What is the volume of 0.05-molar HCl that is required to neutralize 50 ml of a 0.10-molar Mg(OH)2 solution?
Mg(OH)2 + 2HCl ==> MgCl2 + 2H2O
mols Mg(OH)2 = M x L = ??
moles HCl = 2x that (Look at the coefficients in the balanced equation.)
M HCl = mols HCl/L HCl
Substitute and solve for L HCl.
To determine the volume of 0.05-molar HCl required to neutralize 50 ml of a 0.10-molar Mg(OH)2 solution, we can use the concept of stoichiometry.

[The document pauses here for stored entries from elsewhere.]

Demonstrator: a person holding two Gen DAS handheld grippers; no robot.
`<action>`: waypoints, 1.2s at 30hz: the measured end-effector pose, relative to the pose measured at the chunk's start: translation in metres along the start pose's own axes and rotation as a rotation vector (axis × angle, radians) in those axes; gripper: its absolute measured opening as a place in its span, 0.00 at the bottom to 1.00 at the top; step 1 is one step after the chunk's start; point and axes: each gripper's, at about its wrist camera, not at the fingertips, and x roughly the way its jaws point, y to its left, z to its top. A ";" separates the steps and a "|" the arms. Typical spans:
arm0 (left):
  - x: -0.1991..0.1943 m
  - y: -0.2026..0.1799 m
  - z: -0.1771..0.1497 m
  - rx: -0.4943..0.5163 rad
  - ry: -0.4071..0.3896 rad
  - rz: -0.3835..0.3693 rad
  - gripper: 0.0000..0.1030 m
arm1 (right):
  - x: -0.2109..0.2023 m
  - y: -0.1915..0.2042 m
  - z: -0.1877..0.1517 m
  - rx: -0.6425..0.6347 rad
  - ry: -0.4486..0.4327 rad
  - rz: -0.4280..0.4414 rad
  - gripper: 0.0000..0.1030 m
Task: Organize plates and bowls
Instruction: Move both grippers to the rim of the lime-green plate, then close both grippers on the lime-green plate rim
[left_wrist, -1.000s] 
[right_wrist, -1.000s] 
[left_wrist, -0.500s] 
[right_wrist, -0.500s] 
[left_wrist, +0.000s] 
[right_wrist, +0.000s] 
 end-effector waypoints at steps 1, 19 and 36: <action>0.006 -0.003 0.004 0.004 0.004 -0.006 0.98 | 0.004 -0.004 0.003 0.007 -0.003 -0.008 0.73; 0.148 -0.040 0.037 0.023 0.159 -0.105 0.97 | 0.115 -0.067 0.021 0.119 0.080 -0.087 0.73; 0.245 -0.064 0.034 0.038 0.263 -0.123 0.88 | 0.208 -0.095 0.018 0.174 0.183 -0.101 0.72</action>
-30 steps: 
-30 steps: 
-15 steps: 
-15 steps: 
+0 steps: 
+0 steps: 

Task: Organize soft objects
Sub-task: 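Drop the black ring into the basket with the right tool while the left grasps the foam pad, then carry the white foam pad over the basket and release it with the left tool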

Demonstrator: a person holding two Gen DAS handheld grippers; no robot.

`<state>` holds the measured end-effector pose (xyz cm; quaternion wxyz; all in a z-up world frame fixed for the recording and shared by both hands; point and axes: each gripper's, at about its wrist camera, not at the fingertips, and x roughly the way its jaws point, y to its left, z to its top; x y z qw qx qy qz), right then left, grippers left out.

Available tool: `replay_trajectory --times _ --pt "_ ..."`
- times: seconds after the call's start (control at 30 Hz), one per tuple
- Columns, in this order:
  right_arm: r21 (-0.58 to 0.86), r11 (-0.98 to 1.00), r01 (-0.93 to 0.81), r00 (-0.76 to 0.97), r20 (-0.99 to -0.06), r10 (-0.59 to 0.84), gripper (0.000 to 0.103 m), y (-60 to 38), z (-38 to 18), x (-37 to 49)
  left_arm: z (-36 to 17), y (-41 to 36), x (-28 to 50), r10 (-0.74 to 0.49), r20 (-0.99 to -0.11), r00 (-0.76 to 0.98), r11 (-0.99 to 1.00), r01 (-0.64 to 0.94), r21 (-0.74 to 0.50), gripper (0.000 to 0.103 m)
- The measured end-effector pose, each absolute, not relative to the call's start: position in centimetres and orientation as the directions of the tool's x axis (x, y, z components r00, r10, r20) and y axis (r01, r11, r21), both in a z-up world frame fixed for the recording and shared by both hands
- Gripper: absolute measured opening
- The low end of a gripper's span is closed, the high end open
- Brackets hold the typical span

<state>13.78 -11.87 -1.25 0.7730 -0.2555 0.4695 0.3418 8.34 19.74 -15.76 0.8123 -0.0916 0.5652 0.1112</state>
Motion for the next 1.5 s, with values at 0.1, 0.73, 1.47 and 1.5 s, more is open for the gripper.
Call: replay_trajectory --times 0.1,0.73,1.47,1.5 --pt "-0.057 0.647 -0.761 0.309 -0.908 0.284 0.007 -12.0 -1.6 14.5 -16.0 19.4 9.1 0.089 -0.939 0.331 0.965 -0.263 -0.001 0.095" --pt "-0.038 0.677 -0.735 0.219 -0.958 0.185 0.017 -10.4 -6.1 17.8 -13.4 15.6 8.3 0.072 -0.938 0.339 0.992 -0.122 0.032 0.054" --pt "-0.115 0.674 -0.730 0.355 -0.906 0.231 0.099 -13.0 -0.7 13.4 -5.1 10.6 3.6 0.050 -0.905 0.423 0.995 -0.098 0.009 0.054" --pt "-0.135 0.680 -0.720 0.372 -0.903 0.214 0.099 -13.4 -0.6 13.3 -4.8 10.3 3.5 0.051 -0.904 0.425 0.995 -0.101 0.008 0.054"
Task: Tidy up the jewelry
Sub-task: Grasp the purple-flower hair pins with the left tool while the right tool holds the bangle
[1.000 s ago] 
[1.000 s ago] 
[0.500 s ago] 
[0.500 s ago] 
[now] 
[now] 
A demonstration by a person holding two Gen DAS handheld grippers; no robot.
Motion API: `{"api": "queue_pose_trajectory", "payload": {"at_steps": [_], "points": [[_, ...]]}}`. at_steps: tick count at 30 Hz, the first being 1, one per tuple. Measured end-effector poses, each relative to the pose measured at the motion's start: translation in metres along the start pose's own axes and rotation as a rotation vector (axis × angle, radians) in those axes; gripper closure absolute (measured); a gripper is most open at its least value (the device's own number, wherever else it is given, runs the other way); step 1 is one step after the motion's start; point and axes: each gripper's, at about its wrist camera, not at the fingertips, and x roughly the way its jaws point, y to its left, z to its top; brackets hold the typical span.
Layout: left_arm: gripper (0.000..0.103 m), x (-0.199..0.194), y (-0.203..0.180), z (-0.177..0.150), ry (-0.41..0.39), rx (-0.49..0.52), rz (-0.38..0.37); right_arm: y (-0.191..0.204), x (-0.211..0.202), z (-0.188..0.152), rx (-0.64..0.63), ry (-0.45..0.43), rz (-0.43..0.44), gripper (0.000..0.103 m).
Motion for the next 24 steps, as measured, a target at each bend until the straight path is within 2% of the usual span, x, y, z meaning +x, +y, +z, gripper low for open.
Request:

The balanced equation for the reaction between HCl and Mg(OH)2 is:
2HCl + Mg(OH)2 → MgCl2 + 2H2O
From the equation, we can see that 2 moles of HCl react with 1 mole of Mg(OH)2. In other words, the stoichiometric ratio between HCl and Mg(OH)2 is 2:1.
Step 1: Calculate the number of moles of Mg(OH)2 in 50 ml of the 0.10-molar solution.
Molarity (M) = moles/volume (L)
0.10 M = moles/0.050 L
moles = 0.10 M x 0.050 L
moles = 0.005 moles
Step 2: Use the stoichiometric ratio to determine the number of moles of HCl required.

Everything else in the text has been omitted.